• _TASK TO CARRY OUT_
The records below are to be reproduced exactly, with the pictures left out.

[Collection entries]
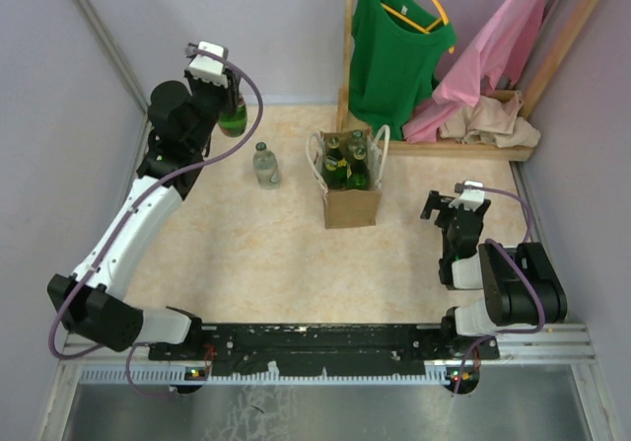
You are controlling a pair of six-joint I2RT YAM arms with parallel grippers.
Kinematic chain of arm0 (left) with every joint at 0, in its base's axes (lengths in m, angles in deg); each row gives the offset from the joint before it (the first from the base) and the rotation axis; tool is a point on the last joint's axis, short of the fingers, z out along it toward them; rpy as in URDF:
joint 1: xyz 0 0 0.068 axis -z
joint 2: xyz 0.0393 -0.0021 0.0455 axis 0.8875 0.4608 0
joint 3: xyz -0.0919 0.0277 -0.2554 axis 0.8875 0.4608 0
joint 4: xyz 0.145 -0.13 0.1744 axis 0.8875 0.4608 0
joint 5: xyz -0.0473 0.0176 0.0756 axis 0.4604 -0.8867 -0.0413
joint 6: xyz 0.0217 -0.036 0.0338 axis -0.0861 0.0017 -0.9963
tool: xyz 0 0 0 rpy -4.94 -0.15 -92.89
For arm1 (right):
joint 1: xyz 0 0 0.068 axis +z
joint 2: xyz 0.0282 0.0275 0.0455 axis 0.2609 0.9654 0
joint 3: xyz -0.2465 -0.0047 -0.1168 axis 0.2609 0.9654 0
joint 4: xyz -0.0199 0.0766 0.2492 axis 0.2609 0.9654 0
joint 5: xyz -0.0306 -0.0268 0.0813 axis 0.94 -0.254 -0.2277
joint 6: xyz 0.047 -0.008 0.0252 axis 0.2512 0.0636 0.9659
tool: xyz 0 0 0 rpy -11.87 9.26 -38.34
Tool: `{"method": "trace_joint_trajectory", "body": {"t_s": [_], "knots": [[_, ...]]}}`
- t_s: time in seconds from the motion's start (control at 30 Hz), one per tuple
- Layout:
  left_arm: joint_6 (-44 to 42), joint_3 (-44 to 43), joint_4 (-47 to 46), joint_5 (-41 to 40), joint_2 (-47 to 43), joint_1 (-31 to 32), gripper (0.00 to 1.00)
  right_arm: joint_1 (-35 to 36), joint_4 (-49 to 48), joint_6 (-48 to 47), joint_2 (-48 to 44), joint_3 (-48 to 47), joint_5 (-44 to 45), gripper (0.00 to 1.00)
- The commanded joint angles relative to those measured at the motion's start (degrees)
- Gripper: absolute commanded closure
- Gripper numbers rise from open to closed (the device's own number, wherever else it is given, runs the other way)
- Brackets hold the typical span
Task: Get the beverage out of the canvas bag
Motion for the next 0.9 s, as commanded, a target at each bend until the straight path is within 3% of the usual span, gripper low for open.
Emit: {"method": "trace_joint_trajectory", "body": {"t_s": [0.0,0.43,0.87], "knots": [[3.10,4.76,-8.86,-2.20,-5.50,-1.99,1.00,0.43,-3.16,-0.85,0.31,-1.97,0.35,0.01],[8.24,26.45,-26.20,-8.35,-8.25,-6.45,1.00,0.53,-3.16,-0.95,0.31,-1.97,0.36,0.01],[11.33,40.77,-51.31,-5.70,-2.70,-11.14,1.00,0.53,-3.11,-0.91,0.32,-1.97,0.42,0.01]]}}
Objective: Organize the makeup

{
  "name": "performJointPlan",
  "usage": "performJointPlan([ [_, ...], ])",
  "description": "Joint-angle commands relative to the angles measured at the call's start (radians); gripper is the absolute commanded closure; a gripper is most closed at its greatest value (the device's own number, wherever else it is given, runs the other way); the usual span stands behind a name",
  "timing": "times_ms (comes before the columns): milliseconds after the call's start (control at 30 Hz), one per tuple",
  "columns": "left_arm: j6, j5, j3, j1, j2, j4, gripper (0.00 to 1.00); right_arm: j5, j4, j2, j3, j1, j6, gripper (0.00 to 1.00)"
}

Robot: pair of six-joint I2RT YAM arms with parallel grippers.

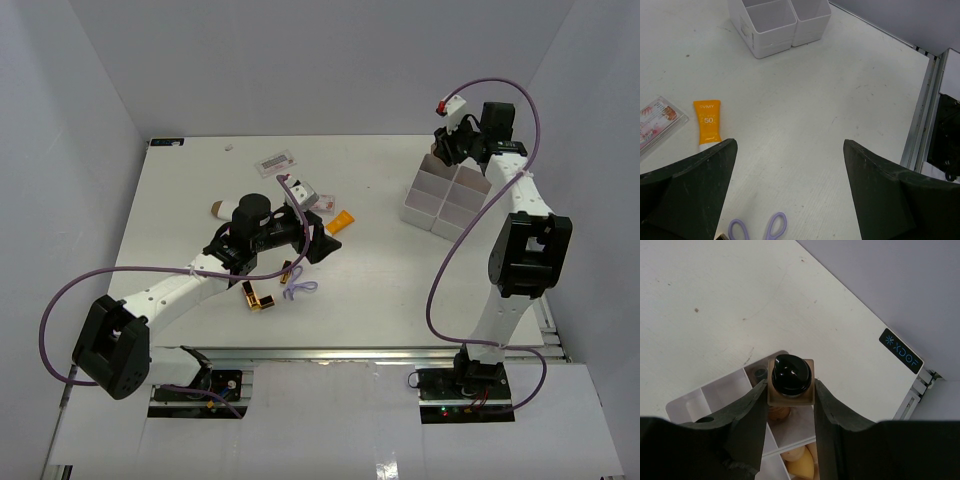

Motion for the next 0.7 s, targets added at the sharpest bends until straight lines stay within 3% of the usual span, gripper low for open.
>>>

• _RESPONSE BELOW_
You are controlling a pair of six-joint I2RT YAM arms with parallel grippers.
Kinematic chain of arm0 (left) with every joint at 0, in its base's axes (lengths in m, angles in deg); each row gives the offset from the joint before it (the first from the base) and the rotation axis; tool is a point on the last joint's axis, short of the fingers, z out along it toward them; rpy as in URDF:
joint 1: xyz 0 0 0.068 axis -z
joint 2: xyz 0.0393 -0.0021 0.0455 axis 0.8875 0.4608 0
joint 3: xyz -0.0919 0.0277 -0.2554 axis 0.8875 0.4608 0
joint 4: xyz 0.145 -0.13 0.1744 axis 0.8875 0.4608 0
joint 5: xyz -0.0473 0.0176 0.0756 axis 0.4604 -0.8867 -0.0413
joint 6: xyz 0.0217 -0.036 0.0338 axis -0.0861 0.0017 -0.9963
tool: xyz 0 0 0 rpy -4.94 -0.15 -92.89
For arm1 (right):
joint 1: xyz 0 0 0.068 axis +z
joint 2: xyz 0.0282 0.0275 0.0455 axis 0.2609 0.9654 0
joint 3: xyz -0.2465 -0.0047 -0.1168 axis 0.2609 0.9654 0
joint 4: xyz -0.0199 0.0766 0.2492 axis 0.2609 0.9654 0
joint 5: xyz -0.0306 -0.0268 0.0813 axis 0.94 -0.254 -0.2277
joint 6: xyz 0.047 -0.008 0.0252 axis 0.2512 0.0636 0.9659
tool: xyz 0 0 0 rpy -11.87 9.26 -38.34
Tool: `{"method": "trace_joint_trajectory", "body": {"t_s": [_], "knots": [[_, ...]]}}`
- t_s: time in seconds from the motion's start (control at 30 Hz), one per tuple
- Layout:
  left_arm: joint_6 (-44 to 42), joint_3 (-44 to 43), joint_4 (-47 to 46), joint_5 (-41 to 40), joint_2 (-47 to 43), joint_1 (-31 to 32), gripper (0.00 to 1.00)
  right_arm: joint_1 (-35 to 36), joint_4 (-49 to 48), joint_6 (-48 to 47), joint_2 (-48 to 44), joint_3 (-48 to 47), joint_5 (-44 to 45), gripper (0.00 to 1.00)
- The commanded joint angles relative to those measured at the motion's start (degrees)
- Gripper: absolute commanded closure
- Gripper numbers rise from open to closed (the device's own number, wherever else it is given, runs the other way)
- Brackets hold the typical span
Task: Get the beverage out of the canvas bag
Motion for the next 0.9 s, as commanded, a target at each bend until the straight path is within 3% of the usual span, gripper low for open.
Emit: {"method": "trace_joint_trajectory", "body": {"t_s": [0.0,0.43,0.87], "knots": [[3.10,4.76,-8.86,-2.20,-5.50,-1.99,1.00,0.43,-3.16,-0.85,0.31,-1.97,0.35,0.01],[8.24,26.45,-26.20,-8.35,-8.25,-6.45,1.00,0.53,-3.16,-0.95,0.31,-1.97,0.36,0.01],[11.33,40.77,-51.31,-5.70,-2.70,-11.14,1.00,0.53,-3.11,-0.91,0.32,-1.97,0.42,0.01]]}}
Objective: Organize the makeup

{
  "name": "performJointPlan",
  "usage": "performJointPlan([ [_, ...], ])",
  "description": "Joint-angle commands relative to the angles measured at the call's start (radians); gripper is the absolute commanded closure; a gripper is most closed at its greatest value (the device's own number, wherever else it is given, runs the other way); the usual span stands behind a name",
  "timing": "times_ms (comes before the columns): milliseconds after the call's start (control at 30 Hz), one per tuple",
  "columns": "left_arm: j6, j5, j3, j1, j2, j4, gripper (0.00 to 1.00); right_arm: j5, j4, j2, j3, j1, j6, gripper (0.00 to 1.00)"
}

Robot: pair of six-joint I2RT YAM arms with parallel grippers.


Motion for the next 0.7 s, targets added at the sharpest bends until straight lines stay within 3% of the usual span, gripper low for open.
>>>

No more output is expected.